Problem description
Retype only the lines below from the one with "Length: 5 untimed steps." to the one with "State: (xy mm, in", inclusive, skipping every image.

Raw data Start Marker

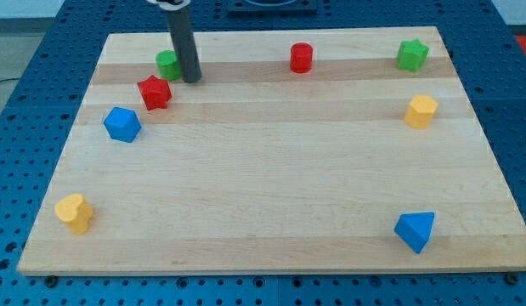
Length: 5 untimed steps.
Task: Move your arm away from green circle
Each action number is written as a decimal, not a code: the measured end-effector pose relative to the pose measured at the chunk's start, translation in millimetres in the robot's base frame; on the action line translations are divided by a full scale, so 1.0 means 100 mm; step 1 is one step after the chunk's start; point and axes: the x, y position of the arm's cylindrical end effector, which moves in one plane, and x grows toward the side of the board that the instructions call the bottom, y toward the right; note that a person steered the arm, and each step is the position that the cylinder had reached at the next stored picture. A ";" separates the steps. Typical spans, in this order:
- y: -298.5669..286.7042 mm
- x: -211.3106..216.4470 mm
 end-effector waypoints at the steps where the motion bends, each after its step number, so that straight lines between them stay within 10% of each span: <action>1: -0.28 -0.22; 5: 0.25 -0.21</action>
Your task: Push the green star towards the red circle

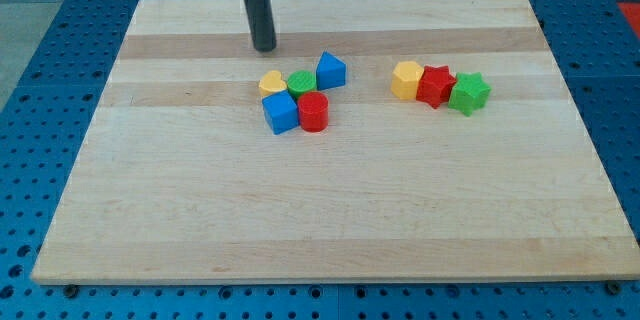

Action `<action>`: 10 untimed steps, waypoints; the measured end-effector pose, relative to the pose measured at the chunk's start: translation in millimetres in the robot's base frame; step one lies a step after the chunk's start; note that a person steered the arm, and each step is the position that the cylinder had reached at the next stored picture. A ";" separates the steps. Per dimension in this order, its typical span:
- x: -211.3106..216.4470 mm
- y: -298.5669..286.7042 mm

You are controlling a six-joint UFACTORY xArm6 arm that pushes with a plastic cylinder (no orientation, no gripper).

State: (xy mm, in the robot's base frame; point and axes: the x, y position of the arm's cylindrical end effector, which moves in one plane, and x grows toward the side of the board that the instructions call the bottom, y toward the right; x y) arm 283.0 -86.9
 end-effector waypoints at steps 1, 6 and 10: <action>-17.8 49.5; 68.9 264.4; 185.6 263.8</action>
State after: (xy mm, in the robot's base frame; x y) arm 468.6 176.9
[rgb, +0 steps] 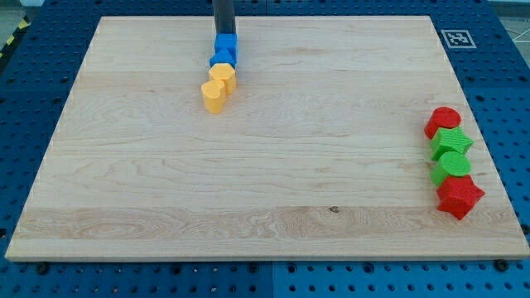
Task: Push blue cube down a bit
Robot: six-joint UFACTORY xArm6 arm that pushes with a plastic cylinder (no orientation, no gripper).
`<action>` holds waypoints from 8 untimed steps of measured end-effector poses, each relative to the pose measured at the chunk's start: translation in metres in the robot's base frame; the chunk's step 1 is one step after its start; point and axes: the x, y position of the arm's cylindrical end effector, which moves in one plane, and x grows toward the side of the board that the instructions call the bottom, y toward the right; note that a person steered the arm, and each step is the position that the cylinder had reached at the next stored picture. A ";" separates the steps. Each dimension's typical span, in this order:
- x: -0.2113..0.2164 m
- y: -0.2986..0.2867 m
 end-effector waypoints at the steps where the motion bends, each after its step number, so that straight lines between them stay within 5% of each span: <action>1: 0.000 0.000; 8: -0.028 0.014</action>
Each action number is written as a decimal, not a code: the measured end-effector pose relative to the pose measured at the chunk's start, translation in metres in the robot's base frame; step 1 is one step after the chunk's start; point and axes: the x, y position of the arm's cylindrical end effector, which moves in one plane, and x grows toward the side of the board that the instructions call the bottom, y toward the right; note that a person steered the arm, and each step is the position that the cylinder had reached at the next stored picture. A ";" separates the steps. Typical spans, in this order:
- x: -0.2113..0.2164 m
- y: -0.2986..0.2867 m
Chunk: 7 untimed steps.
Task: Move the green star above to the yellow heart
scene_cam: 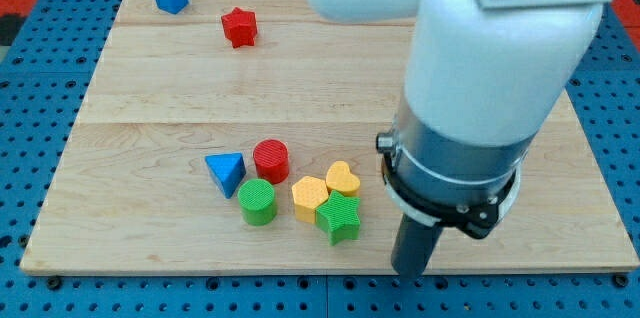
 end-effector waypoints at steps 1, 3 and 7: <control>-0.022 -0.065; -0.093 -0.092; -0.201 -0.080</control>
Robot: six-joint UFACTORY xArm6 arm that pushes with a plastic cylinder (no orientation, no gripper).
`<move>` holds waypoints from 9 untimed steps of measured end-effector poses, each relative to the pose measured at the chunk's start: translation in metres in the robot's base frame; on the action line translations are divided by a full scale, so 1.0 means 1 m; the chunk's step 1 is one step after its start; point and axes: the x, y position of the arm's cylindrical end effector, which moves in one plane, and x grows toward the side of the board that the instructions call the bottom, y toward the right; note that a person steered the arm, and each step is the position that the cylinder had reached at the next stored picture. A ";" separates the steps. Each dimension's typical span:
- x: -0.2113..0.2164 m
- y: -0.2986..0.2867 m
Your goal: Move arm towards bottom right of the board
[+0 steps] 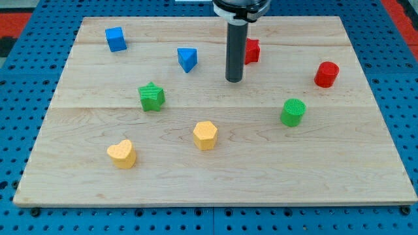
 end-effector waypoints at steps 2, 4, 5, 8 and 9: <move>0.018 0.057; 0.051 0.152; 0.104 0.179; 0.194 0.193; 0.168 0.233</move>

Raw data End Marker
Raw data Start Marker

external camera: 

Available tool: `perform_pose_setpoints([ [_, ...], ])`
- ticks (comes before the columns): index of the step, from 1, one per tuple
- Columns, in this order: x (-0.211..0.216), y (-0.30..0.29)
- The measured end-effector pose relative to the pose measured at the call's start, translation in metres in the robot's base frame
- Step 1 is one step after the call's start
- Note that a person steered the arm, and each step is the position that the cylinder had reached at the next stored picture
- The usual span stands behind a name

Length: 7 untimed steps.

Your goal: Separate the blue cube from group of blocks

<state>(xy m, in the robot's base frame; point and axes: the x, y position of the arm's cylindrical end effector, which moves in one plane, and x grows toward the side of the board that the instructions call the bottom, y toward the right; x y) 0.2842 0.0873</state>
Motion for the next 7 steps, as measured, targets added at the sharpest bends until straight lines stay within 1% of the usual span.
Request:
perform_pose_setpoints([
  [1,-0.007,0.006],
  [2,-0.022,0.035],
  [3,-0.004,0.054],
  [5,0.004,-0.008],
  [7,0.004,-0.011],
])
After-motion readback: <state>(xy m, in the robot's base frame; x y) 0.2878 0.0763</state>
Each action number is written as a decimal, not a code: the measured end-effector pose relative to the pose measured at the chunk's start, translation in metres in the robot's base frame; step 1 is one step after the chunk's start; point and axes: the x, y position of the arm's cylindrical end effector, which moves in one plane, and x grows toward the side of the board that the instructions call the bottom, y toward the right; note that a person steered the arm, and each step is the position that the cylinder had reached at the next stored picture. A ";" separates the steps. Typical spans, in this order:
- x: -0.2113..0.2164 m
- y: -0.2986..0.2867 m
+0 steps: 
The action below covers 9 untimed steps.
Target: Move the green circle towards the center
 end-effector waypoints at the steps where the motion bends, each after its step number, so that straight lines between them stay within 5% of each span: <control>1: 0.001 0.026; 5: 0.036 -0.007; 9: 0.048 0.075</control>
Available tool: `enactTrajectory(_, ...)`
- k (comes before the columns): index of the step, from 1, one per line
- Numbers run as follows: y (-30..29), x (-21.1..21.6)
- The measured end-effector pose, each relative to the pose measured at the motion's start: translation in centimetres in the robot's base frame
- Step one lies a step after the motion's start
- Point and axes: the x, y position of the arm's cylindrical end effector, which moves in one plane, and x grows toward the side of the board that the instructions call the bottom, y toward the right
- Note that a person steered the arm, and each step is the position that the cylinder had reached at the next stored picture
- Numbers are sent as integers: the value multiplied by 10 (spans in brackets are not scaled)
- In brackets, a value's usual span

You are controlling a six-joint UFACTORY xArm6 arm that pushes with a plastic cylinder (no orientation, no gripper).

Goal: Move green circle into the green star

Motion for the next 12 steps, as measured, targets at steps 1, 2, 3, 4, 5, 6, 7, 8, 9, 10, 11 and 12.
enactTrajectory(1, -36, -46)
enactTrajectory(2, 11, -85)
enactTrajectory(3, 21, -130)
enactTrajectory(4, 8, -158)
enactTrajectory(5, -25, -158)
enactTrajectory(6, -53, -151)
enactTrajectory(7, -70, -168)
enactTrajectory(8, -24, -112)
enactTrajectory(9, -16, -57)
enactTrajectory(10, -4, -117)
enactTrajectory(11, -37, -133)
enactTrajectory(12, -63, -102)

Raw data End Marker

Problem solution
Length: 5 untimed steps.
Task: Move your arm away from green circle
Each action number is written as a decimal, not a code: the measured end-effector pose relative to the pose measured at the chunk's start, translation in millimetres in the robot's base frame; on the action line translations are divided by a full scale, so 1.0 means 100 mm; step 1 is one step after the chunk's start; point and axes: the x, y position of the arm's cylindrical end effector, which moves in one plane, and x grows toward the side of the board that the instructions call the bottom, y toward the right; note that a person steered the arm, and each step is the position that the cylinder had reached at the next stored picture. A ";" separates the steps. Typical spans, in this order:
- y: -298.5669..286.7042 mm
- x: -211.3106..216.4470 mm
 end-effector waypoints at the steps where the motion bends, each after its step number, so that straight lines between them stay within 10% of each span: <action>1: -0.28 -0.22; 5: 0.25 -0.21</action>
Your task: Push the green star towards the red circle


Action `<action>`: 10 untimed steps, waypoints; the measured end-effector pose, relative to the pose measured at the chunk's start: translation in millimetres in the robot's base frame; step one lies a step after the chunk's start; note that a person steered the arm, and each step is the position that the cylinder had reached at the next stored picture. A ";" separates the steps. Per dimension in this order, its typical span:
- x: -211.3106..216.4470 mm
- y: -298.5669..286.7042 mm

You are controlling a six-joint UFACTORY xArm6 arm that pushes with a plastic cylinder (no orientation, no gripper).

State: (xy mm, in the robot's base frame; point and axes: the x, y position of the arm's cylindrical end effector, which moves in one plane, and x grows toward the side of the board that the instructions call the bottom, y toward the right; x y) arm 283.0 -86.9

Nothing more belongs to the answer.